Le vainqueur aura le privilège d’affronter Anthony Joshua

Depuis ce combat, Wilder cherchait donc avec raison le choc contre Joshua : les deux sont invaincus et possèdent toutes les ceintures de la catégorie (une pour Wilder, quatre pour Joshua). Encore peu connu du grand public aux États-Unis, il dut toutefois se résoudre à l’idée de devoir encore patienter pour le megafight. Notez qu’il y eut toutefois d’âpres négociations entre avril et juin 2018. Pour des questions de partage des revenus, de salaire et de lieu, elles n’aboutirent à rien. Finalement parmi les boxeurs restants, Tyson Fury représentait la meilleure option sportive ET financière. En effet, le Britannique à son meilleur n’a rien à envier aux deux autres phénomènes. Le vainqueur du duel de ce samedi 1er décembre sera selon toute vraisemblance promis à un combat contre Joshua afin d’unifier les titres. On peut imaginer que le choc les propulsera dans de nouvelles sphères médiatiques et donc qu’ils « vaudront le coup » pour AJ. 

C’est mon introduction au monde. L’homme le plus dangereux de la planète, sous les yeux de toute l’Amérique. 

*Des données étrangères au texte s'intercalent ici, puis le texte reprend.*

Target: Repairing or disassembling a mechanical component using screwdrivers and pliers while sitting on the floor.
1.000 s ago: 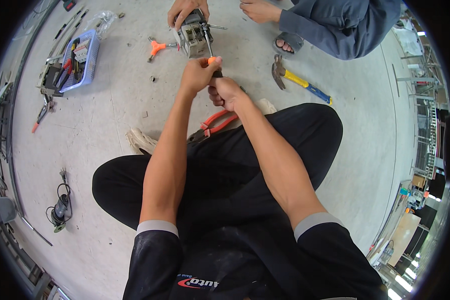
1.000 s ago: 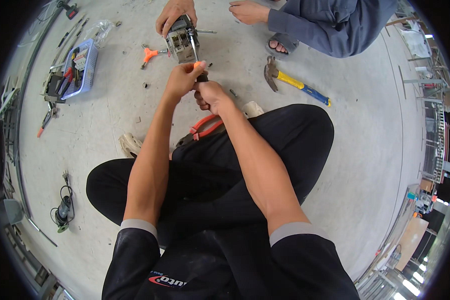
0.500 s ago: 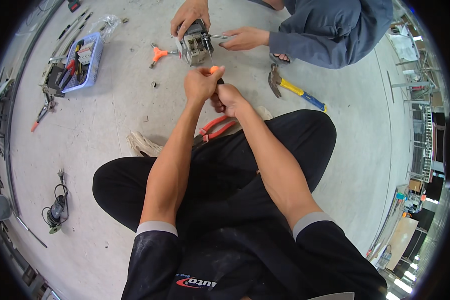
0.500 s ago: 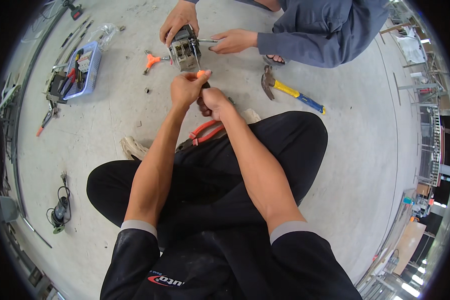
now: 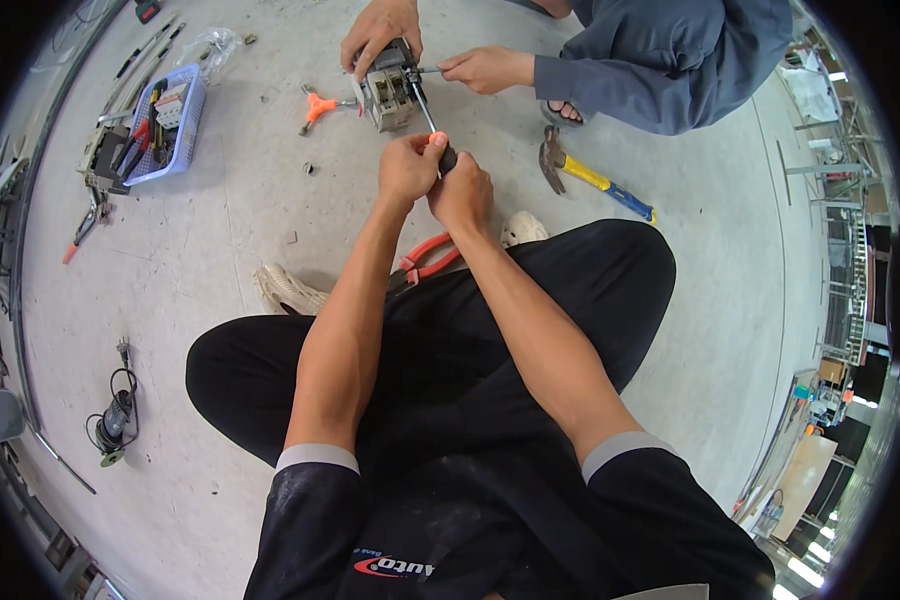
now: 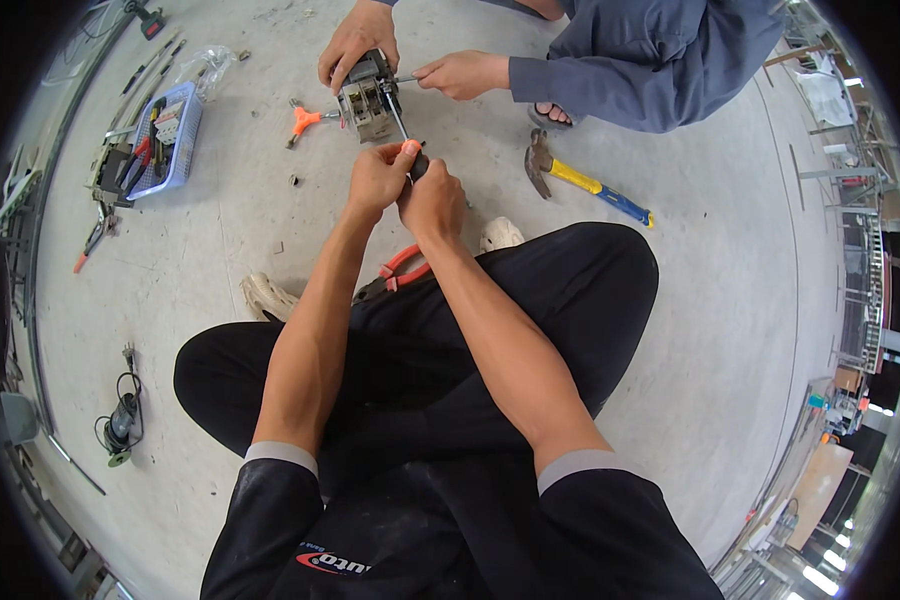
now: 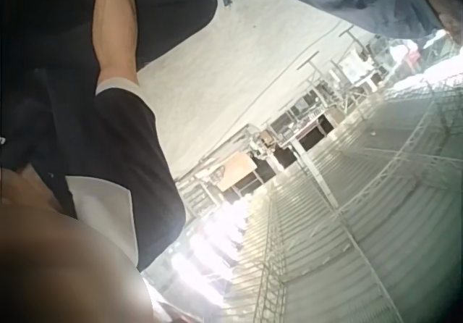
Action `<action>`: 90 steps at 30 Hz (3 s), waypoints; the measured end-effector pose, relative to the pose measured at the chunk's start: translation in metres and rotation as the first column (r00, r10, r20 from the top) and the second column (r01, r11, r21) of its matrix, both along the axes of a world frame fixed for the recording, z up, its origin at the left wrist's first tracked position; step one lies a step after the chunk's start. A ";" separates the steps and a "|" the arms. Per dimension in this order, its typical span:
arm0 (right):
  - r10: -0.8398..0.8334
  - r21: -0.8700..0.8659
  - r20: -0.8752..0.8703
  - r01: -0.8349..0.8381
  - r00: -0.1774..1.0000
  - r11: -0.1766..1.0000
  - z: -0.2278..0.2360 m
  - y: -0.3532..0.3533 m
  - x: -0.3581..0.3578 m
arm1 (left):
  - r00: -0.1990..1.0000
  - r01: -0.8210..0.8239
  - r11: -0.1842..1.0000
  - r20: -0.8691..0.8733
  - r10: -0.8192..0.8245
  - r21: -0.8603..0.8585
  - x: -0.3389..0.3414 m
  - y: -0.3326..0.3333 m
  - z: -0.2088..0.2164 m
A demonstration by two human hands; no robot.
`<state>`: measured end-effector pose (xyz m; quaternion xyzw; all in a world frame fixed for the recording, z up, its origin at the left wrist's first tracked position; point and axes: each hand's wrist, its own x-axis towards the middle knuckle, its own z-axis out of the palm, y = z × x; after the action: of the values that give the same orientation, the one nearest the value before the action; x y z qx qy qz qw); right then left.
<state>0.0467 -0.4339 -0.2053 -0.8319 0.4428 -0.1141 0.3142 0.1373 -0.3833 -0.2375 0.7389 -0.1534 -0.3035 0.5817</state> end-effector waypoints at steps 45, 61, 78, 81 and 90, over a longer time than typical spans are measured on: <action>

Deontay Wilder à propos du combat à venir contre Fury

Aujourd’hui, Eddie Hearn, le promoteur de Joshua est peu favorable à un combat contre Wilder ou Fury pour une raison principale : l’argent. Son poulain remplit Wembley et bat des records de pay-per-views en affrontant des boxeurs peu en vue (du grand public bien entendu). Pourquoi irait-il risquer son statut de champion et d’invaincu contre quelqu’un qui ne lui rapporte pas plus financièrement ? Ça peut se comprendre. Si Wilder devient une star avec une victoire sur Fury (de préférence par KO) alors il ouvrirait les portes du juteux marché américain à Joshua. Ce serait alors très compliqué de dire non au combat pour le camp du Britannique, aussi dangereux soit-il. Pour Fury, ce serait un choc pour la suprématie dans le Royaume. Bref, peu importe le vainqueur de samedi, Joshua ne devrait pouvoir y échapper. On vous met une petite pièce sur avril 2019 concernant le megafight.